Spatial Regulation of Cytoskeletal Dynamics During Tubular Organ Formation

Apical constriction is crucial for tissue invagination 

In formation of tubular organs, one mechanism that forms a tube is budding of cells from an already polarized epithelial sheet: a subset of cells bud out of the plane of the epithelium to become the end of a new tube (Fig. 1). Tissue invagination by budding is observed in a simple epithelial tube such as Drosophila embryonic salivary gland (SG) as well as during branching morphogenesis of more complex organs, including the mammalian lungs and kidney. Correct tissue invagination is critical for making a well-formed tubular organ as defects at this initial step of tube formation could affect the entire tube shape or position.

A crucial cell shape change during tissue invagination is apical constriction, a widespread cellular process where the apical side of the cell becomes smaller than the other sides (Fig. 2). During tissue invagination, apical constriction creates cells with a wedge-like shape that can fit together to form the curved wall of the tube, similar to shaped bricks in an archway. Defective apical constriction causes failure or disruption of formation of many tubular organs.

Figures 1 and 2

Fig. 1. Drosphilia SG forms by budding. Reconstructed confocal images show that a flat SG epithelial sheet (left) buds out (middle, arrows) to form a fully invaginated tube (right). Green, an apical membrane marker Crb. Magenta, a SG-specific nuclear marker CrebA. Insets, Crb only.

Fig. 2. A schematic drawing of three adjacent epithelial cells that undergo apical constriction. Apical constriction is linked to tissure folding, bending and invagination. Green, apical domain. Magenta circles, nuclei.  

Contractile apical myosin drives apical constriction

The critical role of apical constriction in tube formation has been recognized for decades in both invertebrates and vertebrates. However, we only recently began to understand the molecular mechanisms of apical constriction, in large part from studies using Drosophila. This has revealed a novel and unexpected role for a distinct myosin structure created in response to cell-cell signaling and regulated by apical Rho-associated kinase (Rok). This myosin structure, which forms in the center of the apical end of cells, is highly pulsatile and generates the pulling force to drive apical constriction (hereafter referred to as apicomedial myosin; Fig. 3).

Fig 3

Still images from a time-lapse movie of a single Drosophila SG cell (magenta, pseudocolored) taken using sqh-GFP, a GFP-tagged version of myosin regulatory light chain. Apicomedial myosin (arrows) shows pulsatile peak, apicomedial myosin causes deformation of cell boundary (arrowheads), whch drives apical constriction

Chung et al., 2017

Drosophila SG is an excellent system to study apical constriction during tissue invagination

We use Drosophila embryonic SG as a model system to reveal the regulatory mechanisms of apical constriction during tissue invagination (Fig. 4). During Drosophila SG invagination, a group of cells first undergo apical constriction in the position of the future invagination site, and cells near the invagination site continue to constrict before they invaginate. When the SG begins to form, apical constriction appears to help the tissue bend and creates a “dimple” at the invagination site to start tube formation.

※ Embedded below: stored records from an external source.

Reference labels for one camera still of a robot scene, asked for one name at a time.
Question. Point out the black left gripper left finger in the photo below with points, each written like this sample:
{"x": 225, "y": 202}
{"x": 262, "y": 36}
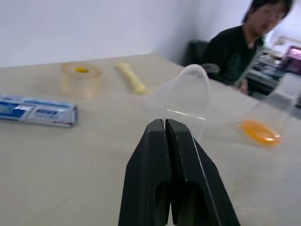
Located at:
{"x": 145, "y": 169}

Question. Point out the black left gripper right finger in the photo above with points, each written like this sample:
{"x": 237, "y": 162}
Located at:
{"x": 188, "y": 169}

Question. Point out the clear plastic cup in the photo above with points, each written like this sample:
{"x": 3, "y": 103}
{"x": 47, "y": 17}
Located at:
{"x": 188, "y": 94}

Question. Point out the clear flask with orange liquid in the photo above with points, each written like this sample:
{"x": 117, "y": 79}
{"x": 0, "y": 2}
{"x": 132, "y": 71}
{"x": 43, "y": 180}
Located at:
{"x": 263, "y": 131}

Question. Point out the pale yellow tube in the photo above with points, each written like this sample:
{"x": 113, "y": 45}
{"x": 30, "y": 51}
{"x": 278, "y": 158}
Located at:
{"x": 134, "y": 78}

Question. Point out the clear tape roll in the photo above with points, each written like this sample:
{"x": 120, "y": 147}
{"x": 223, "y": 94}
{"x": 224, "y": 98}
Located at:
{"x": 81, "y": 78}

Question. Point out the black chair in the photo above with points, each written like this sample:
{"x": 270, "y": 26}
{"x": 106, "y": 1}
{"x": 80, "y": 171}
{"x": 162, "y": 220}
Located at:
{"x": 191, "y": 53}

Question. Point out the blue and white toothpaste box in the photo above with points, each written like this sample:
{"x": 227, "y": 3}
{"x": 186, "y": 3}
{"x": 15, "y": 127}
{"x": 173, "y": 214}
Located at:
{"x": 35, "y": 113}

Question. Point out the person in dark shirt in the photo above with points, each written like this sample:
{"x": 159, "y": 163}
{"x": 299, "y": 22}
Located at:
{"x": 237, "y": 47}

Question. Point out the cluttered background desk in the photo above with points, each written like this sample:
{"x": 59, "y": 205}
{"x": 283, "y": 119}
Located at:
{"x": 275, "y": 61}

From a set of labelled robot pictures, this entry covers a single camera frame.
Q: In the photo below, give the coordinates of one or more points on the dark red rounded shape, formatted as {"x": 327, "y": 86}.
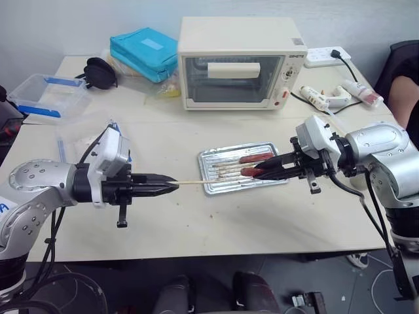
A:
{"x": 255, "y": 294}

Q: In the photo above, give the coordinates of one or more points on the dark grey rounded shape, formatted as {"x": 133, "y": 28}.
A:
{"x": 173, "y": 294}

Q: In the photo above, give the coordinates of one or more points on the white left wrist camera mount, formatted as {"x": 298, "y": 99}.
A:
{"x": 109, "y": 148}

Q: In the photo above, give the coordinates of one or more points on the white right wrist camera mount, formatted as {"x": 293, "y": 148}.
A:
{"x": 314, "y": 134}

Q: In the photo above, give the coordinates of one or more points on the black round folding case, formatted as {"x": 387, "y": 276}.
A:
{"x": 99, "y": 73}

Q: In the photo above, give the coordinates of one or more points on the long red sausage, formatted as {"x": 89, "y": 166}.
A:
{"x": 255, "y": 157}

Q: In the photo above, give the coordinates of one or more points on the short red sausage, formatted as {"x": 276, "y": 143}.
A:
{"x": 248, "y": 171}

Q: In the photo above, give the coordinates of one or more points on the seated person in black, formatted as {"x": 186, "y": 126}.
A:
{"x": 407, "y": 98}

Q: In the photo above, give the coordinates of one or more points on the teal zip pouch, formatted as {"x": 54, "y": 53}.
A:
{"x": 140, "y": 52}

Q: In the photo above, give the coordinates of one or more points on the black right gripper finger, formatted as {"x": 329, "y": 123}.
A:
{"x": 278, "y": 175}
{"x": 278, "y": 161}

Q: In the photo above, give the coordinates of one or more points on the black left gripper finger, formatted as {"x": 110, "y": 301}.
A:
{"x": 154, "y": 190}
{"x": 160, "y": 180}

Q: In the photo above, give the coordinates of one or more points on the white tube with red label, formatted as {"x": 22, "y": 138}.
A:
{"x": 363, "y": 92}

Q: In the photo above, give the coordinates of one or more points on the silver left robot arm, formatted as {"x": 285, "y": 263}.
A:
{"x": 36, "y": 183}

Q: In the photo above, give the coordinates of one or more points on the black metal floor clamp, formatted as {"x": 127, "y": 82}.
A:
{"x": 307, "y": 299}

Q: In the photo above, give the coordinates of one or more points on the silver metal baking tray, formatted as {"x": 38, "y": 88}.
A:
{"x": 226, "y": 188}

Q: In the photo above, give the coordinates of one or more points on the clear plastic zip bag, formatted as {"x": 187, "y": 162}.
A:
{"x": 78, "y": 140}

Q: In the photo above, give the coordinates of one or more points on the clear box with blue clips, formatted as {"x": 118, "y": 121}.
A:
{"x": 49, "y": 98}

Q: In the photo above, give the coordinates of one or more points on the white power strip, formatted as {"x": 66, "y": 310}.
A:
{"x": 319, "y": 57}

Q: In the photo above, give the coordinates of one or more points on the stained wooden skewer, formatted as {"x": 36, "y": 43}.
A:
{"x": 227, "y": 172}
{"x": 229, "y": 177}
{"x": 226, "y": 163}
{"x": 226, "y": 167}

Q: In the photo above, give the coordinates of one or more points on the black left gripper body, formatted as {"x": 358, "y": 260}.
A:
{"x": 119, "y": 191}

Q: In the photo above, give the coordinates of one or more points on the clear bag with yellow contents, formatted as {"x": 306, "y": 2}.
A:
{"x": 168, "y": 90}

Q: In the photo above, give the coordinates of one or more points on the cream toaster oven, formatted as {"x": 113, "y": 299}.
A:
{"x": 235, "y": 39}

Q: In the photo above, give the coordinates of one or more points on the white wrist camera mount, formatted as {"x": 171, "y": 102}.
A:
{"x": 314, "y": 134}
{"x": 109, "y": 148}

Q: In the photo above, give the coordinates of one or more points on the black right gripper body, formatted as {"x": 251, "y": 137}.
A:
{"x": 311, "y": 165}

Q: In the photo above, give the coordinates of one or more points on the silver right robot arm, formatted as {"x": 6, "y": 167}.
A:
{"x": 383, "y": 150}

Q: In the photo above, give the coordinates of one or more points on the white glue gun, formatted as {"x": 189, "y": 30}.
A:
{"x": 316, "y": 98}

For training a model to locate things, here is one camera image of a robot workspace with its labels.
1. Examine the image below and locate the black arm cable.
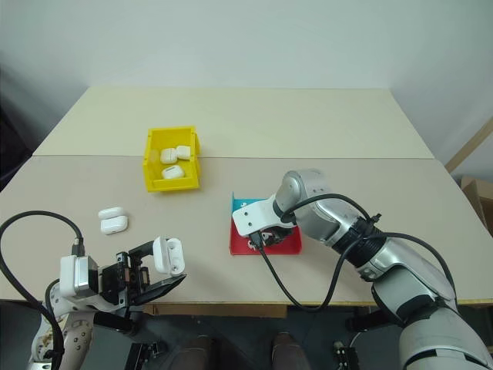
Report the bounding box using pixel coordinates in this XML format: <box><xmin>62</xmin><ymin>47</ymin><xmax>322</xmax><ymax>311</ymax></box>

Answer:
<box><xmin>248</xmin><ymin>192</ymin><xmax>465</xmax><ymax>312</ymax></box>
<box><xmin>0</xmin><ymin>210</ymin><xmax>86</xmax><ymax>370</ymax></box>

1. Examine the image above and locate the yellow plastic bin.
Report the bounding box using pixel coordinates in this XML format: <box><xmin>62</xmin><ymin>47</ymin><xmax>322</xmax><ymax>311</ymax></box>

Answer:
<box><xmin>143</xmin><ymin>125</ymin><xmax>203</xmax><ymax>193</ymax></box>

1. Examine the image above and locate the wooden beam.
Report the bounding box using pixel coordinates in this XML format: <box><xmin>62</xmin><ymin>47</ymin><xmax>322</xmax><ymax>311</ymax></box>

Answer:
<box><xmin>445</xmin><ymin>114</ymin><xmax>493</xmax><ymax>175</ymax></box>

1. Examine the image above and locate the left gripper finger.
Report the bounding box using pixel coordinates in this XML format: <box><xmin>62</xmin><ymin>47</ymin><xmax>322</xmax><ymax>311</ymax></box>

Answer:
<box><xmin>128</xmin><ymin>240</ymin><xmax>157</xmax><ymax>259</ymax></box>
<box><xmin>132</xmin><ymin>273</ymin><xmax>188</xmax><ymax>306</ymax></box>

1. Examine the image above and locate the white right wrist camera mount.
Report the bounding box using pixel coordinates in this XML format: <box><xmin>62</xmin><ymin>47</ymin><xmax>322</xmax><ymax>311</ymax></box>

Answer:
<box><xmin>231</xmin><ymin>194</ymin><xmax>298</xmax><ymax>237</ymax></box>

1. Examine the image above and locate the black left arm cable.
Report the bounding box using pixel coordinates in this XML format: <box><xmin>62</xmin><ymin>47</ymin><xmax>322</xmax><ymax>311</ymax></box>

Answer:
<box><xmin>0</xmin><ymin>210</ymin><xmax>86</xmax><ymax>370</ymax></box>

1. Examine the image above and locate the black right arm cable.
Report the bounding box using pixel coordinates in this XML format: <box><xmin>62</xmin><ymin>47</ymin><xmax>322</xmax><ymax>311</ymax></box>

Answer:
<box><xmin>248</xmin><ymin>192</ymin><xmax>465</xmax><ymax>312</ymax></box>

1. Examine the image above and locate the brown cardboard box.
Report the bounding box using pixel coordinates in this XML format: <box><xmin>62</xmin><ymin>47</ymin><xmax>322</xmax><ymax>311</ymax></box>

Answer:
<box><xmin>459</xmin><ymin>174</ymin><xmax>493</xmax><ymax>241</ymax></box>

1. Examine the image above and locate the black box under table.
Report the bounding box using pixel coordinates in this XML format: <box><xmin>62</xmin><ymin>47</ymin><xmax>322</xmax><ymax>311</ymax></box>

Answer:
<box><xmin>330</xmin><ymin>338</ymin><xmax>362</xmax><ymax>370</ymax></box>

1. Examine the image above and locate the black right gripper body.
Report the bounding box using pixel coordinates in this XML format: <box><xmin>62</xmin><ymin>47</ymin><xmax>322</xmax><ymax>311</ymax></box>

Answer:
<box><xmin>265</xmin><ymin>226</ymin><xmax>297</xmax><ymax>247</ymax></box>

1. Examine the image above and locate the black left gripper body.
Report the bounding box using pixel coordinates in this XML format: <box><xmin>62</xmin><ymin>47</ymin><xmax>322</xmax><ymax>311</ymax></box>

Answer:
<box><xmin>98</xmin><ymin>250</ymin><xmax>155</xmax><ymax>308</ymax></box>

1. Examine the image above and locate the red and blue tray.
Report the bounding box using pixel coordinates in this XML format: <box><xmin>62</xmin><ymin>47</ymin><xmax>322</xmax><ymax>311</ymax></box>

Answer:
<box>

Our previous studies discovered a pathway that drives apical constriction during SG invagination: the SG transcription factor Fork head regulates expression of the secreted ligand Folded gastrulation (Fog), which promotes accumulation of Rok and apicomedial myosin formation (Fig. 4). We showed that Fog signaling activity is spatially biased: apically constricting cells are clustered at and near the invagination site (Fig. 4). We further showed that disruption of Fog signaling (e.g. fog mutants) results in abnormal tube formation, suggesting that localized actomyosin activity and the spatial coordination of apical constriction is critical for normal tube formation (Chung et al., 2017). We are currently working on understanding the mechanisms of how Fog signaling is regulated in a spatially controlled manner to drive apical constriction in cells clustered at a localized area.


Fig. 4. A schematic drawing of Drosophila SGs with a magnified view of four SG cells at the dorsal/posterior region of the primordium before (left) and during (right) invagination.

Fog-dependent Rok accumulation in the center of the apical end of cells promotes apicomedial myosin formation. This contractile myosin generates the force to drive apical constriction. CLustering apical constriction near the invagination site is crirical for a normal tube shape.